■ WHAT NEEDS TO BE DONE
From the data below, copy exactly the lines that lie between the one holding "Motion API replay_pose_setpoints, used" and the one holding "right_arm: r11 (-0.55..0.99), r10", including both, and nothing more.

Records from a dataset:
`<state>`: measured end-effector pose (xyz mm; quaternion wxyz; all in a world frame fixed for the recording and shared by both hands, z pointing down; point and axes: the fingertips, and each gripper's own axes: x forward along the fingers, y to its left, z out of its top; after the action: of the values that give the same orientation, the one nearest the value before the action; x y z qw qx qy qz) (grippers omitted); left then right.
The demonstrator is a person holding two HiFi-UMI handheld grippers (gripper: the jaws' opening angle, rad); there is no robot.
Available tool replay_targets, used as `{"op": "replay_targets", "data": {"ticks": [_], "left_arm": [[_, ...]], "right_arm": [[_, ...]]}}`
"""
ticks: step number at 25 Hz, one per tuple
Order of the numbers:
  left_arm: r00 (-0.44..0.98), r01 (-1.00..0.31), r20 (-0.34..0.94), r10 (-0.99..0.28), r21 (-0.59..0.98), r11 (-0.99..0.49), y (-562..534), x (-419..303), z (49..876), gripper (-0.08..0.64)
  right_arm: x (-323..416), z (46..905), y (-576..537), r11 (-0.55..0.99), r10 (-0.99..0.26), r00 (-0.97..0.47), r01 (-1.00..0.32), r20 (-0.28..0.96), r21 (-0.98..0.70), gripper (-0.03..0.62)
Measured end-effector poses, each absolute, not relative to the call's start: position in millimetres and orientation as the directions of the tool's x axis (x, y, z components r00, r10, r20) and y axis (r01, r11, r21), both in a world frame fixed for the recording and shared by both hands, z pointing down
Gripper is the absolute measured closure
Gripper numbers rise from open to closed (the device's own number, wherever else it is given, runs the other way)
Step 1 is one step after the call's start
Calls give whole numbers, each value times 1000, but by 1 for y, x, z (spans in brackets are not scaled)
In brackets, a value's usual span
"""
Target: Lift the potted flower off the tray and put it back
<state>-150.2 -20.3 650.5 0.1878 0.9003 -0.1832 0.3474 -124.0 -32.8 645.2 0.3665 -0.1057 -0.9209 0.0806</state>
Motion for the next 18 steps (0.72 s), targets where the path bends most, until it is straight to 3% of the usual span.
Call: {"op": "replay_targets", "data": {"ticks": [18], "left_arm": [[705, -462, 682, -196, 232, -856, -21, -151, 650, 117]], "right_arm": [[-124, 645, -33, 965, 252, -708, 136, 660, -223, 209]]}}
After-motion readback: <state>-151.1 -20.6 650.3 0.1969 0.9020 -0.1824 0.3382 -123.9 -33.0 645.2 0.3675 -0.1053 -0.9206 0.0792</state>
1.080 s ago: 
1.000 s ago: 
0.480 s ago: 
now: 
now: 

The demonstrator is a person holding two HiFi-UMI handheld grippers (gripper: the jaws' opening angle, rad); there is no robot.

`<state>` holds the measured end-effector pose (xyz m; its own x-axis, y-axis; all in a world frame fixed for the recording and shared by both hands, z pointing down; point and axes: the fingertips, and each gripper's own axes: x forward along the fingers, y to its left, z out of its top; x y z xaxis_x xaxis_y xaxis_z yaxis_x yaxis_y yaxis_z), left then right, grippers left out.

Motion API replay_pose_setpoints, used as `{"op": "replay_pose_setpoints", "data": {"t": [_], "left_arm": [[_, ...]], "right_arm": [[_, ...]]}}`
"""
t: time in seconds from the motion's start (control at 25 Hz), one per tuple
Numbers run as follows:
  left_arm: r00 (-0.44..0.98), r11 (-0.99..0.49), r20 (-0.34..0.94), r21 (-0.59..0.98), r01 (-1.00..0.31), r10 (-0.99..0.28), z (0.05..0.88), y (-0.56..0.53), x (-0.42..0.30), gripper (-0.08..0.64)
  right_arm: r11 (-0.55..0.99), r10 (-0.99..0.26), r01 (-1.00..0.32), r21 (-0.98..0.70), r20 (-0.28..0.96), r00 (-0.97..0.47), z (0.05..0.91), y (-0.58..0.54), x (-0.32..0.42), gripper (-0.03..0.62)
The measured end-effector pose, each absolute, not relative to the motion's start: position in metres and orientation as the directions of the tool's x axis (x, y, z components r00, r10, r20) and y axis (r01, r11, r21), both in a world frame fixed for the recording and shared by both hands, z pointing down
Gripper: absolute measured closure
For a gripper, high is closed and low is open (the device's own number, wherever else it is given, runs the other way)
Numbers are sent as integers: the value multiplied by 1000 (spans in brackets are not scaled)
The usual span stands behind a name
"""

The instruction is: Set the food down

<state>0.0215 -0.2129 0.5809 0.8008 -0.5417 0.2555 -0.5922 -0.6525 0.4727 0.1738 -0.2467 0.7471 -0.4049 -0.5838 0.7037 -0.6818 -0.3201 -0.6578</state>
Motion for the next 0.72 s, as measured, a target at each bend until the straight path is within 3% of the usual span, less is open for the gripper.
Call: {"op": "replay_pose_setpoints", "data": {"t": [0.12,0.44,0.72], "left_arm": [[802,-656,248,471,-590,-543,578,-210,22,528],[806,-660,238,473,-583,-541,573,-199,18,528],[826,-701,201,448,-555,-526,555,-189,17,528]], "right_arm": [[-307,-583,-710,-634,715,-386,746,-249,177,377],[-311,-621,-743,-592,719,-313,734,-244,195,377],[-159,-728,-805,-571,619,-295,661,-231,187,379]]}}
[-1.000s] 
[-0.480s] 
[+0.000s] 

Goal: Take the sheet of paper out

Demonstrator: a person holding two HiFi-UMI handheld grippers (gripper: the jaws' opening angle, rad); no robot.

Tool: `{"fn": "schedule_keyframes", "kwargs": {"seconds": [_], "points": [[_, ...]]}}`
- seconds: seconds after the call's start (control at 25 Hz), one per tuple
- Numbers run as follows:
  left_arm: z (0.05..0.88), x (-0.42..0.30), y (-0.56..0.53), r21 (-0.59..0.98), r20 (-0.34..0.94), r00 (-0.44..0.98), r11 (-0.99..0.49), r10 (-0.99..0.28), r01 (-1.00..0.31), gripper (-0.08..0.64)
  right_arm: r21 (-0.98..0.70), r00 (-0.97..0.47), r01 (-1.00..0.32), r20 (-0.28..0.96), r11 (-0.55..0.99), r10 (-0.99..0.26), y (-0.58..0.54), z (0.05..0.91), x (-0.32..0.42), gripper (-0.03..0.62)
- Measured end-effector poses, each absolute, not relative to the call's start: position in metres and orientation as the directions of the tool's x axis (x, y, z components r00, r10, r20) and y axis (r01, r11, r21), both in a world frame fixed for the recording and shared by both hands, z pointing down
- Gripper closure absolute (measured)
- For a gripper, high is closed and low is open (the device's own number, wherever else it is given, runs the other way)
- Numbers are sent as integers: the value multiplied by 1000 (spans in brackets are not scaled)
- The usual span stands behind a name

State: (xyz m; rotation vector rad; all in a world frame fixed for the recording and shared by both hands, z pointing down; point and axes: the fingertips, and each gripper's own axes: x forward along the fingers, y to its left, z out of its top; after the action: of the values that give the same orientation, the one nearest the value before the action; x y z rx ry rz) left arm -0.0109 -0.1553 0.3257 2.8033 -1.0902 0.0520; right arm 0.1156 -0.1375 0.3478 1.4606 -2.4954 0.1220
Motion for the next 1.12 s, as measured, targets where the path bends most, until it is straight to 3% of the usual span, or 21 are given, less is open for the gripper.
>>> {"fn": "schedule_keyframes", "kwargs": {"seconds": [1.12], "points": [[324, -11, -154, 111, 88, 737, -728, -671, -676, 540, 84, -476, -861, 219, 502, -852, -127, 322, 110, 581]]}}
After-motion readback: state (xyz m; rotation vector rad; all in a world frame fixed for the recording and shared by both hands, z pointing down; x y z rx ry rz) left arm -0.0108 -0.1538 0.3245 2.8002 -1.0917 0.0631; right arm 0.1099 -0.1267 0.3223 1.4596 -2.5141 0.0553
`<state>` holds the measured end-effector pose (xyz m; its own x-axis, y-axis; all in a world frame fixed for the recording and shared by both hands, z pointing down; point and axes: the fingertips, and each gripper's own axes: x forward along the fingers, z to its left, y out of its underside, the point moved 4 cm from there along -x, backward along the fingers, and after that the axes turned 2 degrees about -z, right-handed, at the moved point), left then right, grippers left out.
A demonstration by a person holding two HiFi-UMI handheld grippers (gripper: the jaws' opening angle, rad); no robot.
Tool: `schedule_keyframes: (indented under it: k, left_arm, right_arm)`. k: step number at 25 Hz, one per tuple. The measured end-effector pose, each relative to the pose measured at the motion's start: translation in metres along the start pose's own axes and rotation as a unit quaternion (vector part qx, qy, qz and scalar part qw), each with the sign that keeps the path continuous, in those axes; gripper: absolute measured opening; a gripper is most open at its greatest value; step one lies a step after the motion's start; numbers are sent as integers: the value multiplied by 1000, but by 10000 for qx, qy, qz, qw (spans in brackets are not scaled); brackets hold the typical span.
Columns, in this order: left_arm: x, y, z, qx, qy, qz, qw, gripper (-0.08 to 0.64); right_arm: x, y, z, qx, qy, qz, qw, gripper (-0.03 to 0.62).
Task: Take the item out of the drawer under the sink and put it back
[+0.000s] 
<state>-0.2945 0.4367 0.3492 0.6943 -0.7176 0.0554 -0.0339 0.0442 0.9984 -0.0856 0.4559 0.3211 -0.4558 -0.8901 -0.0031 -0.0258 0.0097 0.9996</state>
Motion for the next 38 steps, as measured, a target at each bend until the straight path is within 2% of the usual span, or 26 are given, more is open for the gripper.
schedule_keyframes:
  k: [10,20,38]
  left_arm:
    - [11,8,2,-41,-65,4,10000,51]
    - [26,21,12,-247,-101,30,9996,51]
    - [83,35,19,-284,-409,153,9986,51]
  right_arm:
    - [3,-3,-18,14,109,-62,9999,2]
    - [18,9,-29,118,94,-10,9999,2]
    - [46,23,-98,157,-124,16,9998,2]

■ ANSWER
Motion API replay_pose_setpoints, used as `{"op": "replay_pose_setpoints", "data": {"t": [_], "left_arm": [[_, ...]], "right_arm": [[_, ...]]}}`
"""
t: time in seconds from the motion's start (control at 25 Hz), one per tuple
Numbers run as follows:
  left_arm: r00 (-0.44..0.98), r11 (-0.99..0.49), r20 (-0.34..0.94), r21 (-0.59..0.98), r01 (-1.00..0.31), r10 (-0.99..0.28), z (0.05..0.88), y (-0.56..0.53), x (-0.42..0.30), gripper (-0.08..0.64)
  right_arm: r11 (-0.55..0.99), r10 (-0.99..0.26), r01 (-1.00..0.32), r21 (-0.98..0.70), r20 (-0.28..0.96), r00 (-0.97..0.47), z (0.05..0.91), y (-0.58..0.54), x (-0.32..0.42), gripper (-0.03..0.62)

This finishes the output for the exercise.